Task description » When you reach the line in the data below that contains "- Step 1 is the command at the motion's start", please start repeating lines exactly, and stop after the line that contains "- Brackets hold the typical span", repeating nothing else.

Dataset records
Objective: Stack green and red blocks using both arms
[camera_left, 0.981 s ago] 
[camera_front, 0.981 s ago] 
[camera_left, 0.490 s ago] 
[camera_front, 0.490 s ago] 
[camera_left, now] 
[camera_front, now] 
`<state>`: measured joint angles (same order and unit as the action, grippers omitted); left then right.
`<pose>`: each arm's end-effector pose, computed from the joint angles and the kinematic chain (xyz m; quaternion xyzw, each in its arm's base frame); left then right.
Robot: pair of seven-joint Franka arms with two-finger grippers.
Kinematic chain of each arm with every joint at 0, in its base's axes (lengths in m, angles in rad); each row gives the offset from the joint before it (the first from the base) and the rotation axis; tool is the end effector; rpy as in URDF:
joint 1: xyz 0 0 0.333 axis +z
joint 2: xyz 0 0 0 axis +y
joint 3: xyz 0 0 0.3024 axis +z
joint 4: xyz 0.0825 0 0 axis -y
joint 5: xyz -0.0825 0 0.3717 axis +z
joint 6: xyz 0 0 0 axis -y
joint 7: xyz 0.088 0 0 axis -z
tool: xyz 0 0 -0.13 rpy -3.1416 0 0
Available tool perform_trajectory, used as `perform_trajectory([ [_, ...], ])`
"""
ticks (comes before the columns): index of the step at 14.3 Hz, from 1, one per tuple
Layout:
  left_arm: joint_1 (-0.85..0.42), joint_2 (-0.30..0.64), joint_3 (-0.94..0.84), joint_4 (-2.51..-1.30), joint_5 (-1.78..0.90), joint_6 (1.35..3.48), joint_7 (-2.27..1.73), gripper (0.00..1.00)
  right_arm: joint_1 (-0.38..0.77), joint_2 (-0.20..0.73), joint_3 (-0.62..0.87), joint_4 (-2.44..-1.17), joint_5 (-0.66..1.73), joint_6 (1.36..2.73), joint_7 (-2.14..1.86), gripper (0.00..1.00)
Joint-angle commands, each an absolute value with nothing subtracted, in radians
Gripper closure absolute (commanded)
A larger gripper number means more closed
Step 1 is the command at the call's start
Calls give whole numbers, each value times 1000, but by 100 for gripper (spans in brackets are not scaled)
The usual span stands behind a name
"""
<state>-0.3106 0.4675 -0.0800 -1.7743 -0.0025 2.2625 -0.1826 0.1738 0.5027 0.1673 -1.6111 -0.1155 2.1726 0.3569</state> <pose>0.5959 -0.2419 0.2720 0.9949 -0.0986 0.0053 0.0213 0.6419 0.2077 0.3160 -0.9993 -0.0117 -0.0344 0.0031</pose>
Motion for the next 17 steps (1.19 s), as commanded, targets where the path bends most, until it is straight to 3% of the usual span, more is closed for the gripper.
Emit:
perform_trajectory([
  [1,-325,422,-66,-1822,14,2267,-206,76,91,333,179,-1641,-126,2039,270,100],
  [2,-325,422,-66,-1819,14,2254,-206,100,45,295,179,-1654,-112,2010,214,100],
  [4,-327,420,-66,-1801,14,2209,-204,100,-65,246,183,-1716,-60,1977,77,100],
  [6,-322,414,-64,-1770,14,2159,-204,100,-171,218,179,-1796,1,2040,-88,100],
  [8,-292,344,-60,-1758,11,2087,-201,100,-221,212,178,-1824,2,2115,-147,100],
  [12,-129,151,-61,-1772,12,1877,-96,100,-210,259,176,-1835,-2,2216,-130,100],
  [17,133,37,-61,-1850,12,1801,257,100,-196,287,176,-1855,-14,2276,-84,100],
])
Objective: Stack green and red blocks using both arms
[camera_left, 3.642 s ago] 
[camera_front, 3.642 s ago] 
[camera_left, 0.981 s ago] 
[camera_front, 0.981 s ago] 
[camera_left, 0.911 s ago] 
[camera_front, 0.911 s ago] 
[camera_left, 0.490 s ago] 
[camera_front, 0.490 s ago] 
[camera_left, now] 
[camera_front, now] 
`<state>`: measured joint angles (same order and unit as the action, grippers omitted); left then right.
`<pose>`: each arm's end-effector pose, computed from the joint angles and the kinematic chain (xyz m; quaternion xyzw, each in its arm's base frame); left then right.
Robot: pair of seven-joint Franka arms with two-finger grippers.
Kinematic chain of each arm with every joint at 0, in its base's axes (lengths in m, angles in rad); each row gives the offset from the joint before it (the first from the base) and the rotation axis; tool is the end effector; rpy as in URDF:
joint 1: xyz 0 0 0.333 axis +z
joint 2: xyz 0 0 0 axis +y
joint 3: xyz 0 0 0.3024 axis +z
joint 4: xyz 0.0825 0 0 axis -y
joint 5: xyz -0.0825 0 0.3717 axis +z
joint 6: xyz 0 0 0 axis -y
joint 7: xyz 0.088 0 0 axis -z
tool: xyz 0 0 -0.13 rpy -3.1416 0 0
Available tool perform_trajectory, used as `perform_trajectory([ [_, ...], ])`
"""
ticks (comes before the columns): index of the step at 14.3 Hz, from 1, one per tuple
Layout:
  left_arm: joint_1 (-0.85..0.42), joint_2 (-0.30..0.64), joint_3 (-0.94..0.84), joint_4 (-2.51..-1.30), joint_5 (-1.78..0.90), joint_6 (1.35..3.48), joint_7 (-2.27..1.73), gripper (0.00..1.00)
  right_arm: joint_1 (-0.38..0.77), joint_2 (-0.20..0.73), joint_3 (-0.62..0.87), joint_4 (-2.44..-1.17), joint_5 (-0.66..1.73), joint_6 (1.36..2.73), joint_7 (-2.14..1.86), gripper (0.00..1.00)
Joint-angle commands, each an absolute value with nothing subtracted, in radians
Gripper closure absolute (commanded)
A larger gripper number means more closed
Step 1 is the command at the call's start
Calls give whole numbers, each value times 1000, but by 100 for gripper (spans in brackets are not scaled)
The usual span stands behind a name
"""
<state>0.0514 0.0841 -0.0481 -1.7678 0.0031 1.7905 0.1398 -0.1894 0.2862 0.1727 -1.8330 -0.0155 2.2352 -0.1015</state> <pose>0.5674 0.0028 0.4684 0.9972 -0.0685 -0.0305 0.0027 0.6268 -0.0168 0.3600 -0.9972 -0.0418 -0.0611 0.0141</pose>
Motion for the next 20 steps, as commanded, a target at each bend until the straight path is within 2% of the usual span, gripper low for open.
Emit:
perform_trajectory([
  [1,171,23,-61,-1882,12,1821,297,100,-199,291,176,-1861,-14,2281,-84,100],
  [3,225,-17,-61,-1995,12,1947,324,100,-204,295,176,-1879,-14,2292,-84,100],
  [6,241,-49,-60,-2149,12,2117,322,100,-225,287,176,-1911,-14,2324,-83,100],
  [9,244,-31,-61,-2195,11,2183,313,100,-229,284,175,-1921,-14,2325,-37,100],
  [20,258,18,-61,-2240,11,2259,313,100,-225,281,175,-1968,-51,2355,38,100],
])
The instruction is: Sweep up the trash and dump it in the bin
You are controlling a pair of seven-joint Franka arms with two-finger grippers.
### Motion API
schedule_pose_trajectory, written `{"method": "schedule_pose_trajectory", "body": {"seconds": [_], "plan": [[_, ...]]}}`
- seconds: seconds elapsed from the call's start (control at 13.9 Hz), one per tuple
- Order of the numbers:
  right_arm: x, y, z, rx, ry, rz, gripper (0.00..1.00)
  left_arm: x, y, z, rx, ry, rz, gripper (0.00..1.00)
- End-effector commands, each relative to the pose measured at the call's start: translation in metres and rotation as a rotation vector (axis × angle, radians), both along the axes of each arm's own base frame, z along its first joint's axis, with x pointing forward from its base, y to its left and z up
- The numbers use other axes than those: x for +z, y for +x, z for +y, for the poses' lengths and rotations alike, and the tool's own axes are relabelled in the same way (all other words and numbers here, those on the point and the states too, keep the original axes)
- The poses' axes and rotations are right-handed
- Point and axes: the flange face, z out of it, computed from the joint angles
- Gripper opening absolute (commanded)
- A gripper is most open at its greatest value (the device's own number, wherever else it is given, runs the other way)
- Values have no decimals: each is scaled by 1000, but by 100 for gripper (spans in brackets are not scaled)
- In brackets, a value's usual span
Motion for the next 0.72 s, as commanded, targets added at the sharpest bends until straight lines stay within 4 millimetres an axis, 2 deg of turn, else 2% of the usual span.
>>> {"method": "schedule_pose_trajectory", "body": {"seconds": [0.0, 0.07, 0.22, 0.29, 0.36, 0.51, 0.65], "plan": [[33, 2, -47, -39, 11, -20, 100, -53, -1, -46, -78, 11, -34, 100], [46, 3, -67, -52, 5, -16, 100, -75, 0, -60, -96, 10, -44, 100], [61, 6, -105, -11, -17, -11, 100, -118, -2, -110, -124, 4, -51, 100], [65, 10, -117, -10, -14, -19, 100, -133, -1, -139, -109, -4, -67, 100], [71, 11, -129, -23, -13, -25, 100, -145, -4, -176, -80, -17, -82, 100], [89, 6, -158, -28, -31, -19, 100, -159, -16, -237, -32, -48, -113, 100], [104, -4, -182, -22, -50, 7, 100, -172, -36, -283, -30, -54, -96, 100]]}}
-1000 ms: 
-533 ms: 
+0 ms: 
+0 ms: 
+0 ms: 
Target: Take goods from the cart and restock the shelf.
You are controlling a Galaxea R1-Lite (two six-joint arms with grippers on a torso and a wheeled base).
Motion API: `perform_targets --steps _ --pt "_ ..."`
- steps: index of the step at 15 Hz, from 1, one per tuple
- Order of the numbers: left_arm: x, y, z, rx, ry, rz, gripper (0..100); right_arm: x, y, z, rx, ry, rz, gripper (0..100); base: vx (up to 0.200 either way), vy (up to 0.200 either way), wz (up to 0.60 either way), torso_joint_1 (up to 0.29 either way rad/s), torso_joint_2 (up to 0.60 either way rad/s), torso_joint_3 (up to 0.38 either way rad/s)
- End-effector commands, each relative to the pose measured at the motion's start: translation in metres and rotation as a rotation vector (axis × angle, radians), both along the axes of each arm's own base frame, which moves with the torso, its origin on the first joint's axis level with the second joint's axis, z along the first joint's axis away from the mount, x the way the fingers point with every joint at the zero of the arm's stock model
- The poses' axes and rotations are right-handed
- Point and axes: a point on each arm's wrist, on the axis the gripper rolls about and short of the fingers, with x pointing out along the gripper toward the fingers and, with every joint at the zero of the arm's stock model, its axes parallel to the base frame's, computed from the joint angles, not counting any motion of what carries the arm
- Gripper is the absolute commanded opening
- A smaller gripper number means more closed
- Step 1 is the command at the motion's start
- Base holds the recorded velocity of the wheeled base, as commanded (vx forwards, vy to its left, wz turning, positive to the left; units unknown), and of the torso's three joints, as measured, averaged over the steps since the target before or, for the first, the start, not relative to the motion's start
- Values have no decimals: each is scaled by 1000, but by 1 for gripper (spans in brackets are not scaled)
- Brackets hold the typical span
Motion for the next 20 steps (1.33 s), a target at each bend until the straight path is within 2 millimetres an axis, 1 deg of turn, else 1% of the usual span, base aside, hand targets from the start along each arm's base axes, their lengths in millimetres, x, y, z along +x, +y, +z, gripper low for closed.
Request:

Response below »
- Step 1 is the command at the motion's start
- Base holds the recorded velocity of the wheeled base, as commanded (vx forwards, vy to its left, wz turning, positive to the left; units unknown), and of the torso's three joints, as measured, averaged over the steps since the target before or, for the first, the start, not relative to the motion's start
- Values have no decimals: each is scaled by 1000, but by 1 for gripper (spans in brackets are not scaled)
- Brackets hold the typical span

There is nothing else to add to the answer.